§ **What you are asked to do**
Please return every line of the records that contains the word "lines".

[Records contained in a dataset]

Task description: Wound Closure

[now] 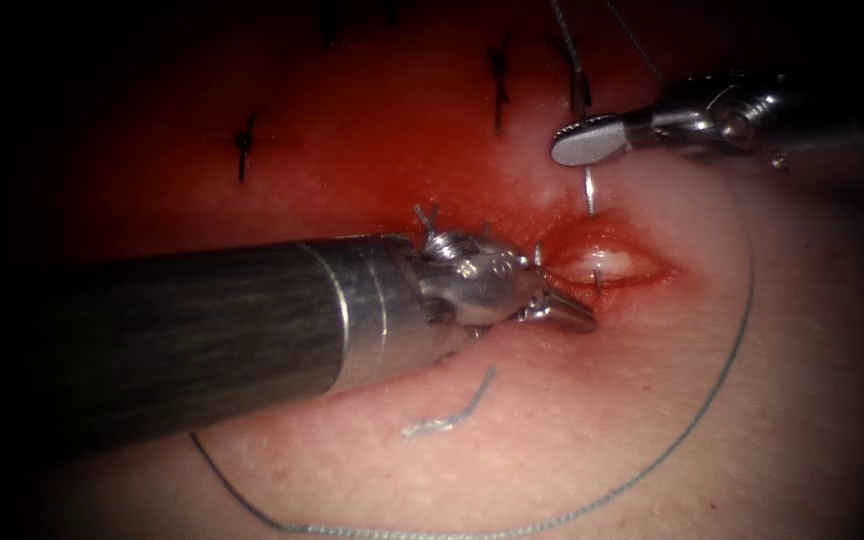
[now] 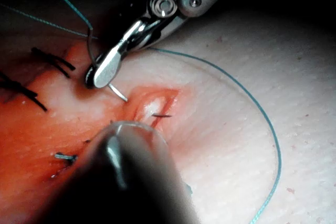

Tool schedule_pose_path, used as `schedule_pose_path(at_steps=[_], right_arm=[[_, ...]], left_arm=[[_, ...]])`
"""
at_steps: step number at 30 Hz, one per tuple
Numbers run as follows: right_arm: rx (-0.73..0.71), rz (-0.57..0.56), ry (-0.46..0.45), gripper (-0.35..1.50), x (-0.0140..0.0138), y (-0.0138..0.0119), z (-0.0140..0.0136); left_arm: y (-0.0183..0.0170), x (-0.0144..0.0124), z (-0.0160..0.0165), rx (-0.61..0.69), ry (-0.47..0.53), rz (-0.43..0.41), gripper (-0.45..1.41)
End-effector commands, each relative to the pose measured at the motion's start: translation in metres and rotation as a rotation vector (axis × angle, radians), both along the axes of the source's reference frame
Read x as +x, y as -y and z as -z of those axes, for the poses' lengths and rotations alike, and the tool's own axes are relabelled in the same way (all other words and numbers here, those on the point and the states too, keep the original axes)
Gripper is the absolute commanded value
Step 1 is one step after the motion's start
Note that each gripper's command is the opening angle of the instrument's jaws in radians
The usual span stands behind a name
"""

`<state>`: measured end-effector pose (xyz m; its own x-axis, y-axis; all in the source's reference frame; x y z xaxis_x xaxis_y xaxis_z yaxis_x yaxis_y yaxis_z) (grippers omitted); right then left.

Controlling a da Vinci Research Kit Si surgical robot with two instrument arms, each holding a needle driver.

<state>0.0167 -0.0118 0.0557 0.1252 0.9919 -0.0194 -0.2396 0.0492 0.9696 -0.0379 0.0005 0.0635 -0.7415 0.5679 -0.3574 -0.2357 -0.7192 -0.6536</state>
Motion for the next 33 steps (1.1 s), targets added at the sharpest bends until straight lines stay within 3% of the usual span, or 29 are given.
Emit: schedule_pose_path(at_steps=[1, 7, 9, 10, 11, 12, 15, 20, 27, 33], right_arm=[[0.017, 0.012, -0.015, -0.35, 0.0012, 0.0008, 0.0006], [0.03, 0.02, -0.022, -0.35, 0.0015, 0.0032, 0.0027], [-0.07, -0.002, 0.003, -0.35, 0.0017, 0.0028, 0.0029], [-0.114, -0.015, 0.016, -0.18, 0.0018, 0.0025, 0.0029], [-0.168, -0.027, 0.022, 0.22, 0.0018, 0.0019, 0.0027], [-0.198, -0.041, 0.025, 0.49, 0.0018, 0.0014, 0.0024], [-0.332, -0.137, 0.025, 1.11, 0.0014, -0.0012, 0.0011], [-0.496, -0.183, 0.033, 1.36, 0.0008, -0.0035, 0.0002], [-0.777, -0.104, 0.125, 1.41, 0.0008, -0.0039, 0.0023], [-0.924, 0.067, 0.128, 1.2, 0.0021, -0.003, 0.0049]], left_arm=[[-0.0003, -0.0006, -0.0004, -0.001, 0.002, 0.0, -0.3], [-0.0004, -0.0005, -0.0002, -0.004, 0.004, -0.004, -0.3], [-0.0004, -0.0005, -0.0001, -0.003, 0.002, -0.005, -0.32], [-0.0004, -0.0005, -0.0001, -0.003, 0.002, -0.005, -0.33], [-0.0003, -0.0005, -0.0001, -0.007, 0.004, -0.009, -0.33], [-0.0003, -0.0005, 0.0, -0.007, 0.004, -0.009, -0.35], [-0.0001, -0.0006, 0.0002, -0.009, 0.001, -0.016, -0.4], [-0.0001, -0.0007, 0.0002, -0.009, 0.001, -0.016, -0.43], [-0.0001, -0.0006, 0.0002, -0.009, 0.002, -0.016, -0.45], [0.0, -0.0007, 0.0002, -0.009, 0.001, -0.016, -0.45]])
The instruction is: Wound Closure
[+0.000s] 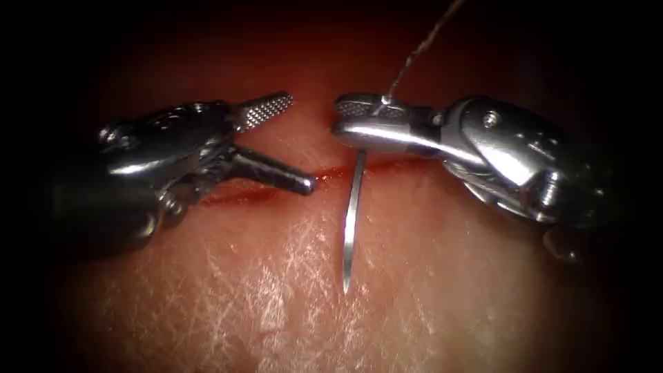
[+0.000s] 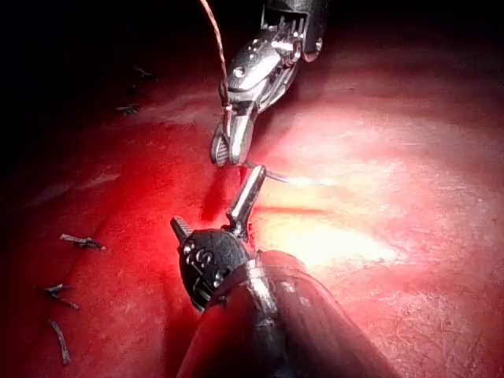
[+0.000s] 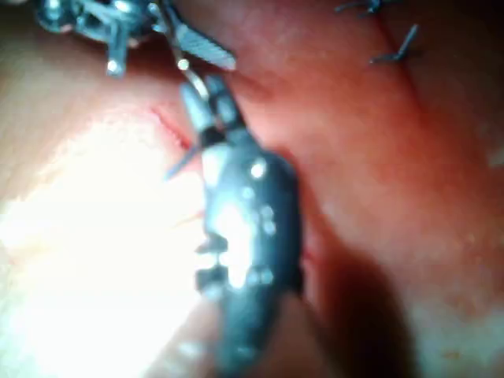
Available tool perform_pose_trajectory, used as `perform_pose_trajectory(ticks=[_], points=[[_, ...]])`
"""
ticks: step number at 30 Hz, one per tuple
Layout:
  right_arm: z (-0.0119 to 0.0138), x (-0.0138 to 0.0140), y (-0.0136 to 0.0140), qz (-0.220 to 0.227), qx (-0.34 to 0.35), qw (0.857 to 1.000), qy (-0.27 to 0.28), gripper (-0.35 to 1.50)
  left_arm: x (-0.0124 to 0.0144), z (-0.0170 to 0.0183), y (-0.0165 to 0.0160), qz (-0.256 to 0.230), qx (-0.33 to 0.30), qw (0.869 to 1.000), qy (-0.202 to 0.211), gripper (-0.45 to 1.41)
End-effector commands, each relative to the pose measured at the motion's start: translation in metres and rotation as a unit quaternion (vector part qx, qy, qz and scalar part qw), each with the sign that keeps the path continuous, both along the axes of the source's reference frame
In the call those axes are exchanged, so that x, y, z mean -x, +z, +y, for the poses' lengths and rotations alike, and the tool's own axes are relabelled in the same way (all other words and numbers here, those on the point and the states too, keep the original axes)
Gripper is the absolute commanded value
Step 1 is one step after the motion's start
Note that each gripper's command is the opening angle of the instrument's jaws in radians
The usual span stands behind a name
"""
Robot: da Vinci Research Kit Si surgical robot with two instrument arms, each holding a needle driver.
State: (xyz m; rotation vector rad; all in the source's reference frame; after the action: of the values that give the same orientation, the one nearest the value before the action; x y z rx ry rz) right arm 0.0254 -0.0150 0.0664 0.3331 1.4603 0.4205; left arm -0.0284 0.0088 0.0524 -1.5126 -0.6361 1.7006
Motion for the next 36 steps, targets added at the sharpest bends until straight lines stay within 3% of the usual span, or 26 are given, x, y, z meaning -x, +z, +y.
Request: perform_pose_trajectory(ticks=[1, 4, 7, 17, 20, 22, 36], points=[[0.0002, -0.0008, 0.0008, 0.001, 0.017, 1.0, -0.009, -0.35, 0.0002, -0.0001, 0.0006, 0.003, 0.014, 1.0, 0.004, 1.3], [0.0011, -0.0016, 0.0008, 0.01, 0.042, 0.999, -0.023, -0.35, -0.0015, -0.0013, 0.0006, 0.018, 0.103, 0.994, 0.016, 1.26], [0.0022, -0.0025, 0.0007, 0.008, 0.052, 0.998, -0.023, -0.35, -0.0031, -0.0035, 0.0011, 0.028, 0.139, 0.99, 0.028, 1.15], [0.0047, -0.0042, 0.0004, 0.0, 0.079, 0.997, -0.016, -0.35, -0.0049, -0.006, 0.0028, 0.061, 0.148, 0.986, 0.054, 0.99], [0.0052, -0.0049, 0.0007, -0.003, 0.094, 0.995, -0.015, -0.35, -0.0047, -0.0072, 0.0034, 0.077, 0.156, 0.982, 0.071, 0.74], [0.0055, -0.0054, 0.0009, -0.006, 0.103, 0.995, -0.015, -0.35, -0.0044, -0.0082, 0.0041, 0.087, 0.159, 0.98, 0.077, 0.67], [0.0052, -0.0049, 0.0009, -0.004, 0.103, 0.994, -0.02, -0.35, -0.0044, -0.0083, 0.0057, 0.09, 0.164, 0.979, 0.078, 0.73]])
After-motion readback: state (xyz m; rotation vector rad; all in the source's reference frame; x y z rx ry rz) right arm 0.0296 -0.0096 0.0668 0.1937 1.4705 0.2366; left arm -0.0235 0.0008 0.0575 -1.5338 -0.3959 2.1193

§ **Solution to this problem**
Motion for the next 33 steps (1.1 s), targets added at the sharpest bends until straight lines stay within 3% of the usual span, or 29 are given.
Motion for the next 36 steps, targets added at the sharpest bends until straight lines stay within 3% of the usual span, or 26 are given, x, y, z meaning -x, +z, +y.

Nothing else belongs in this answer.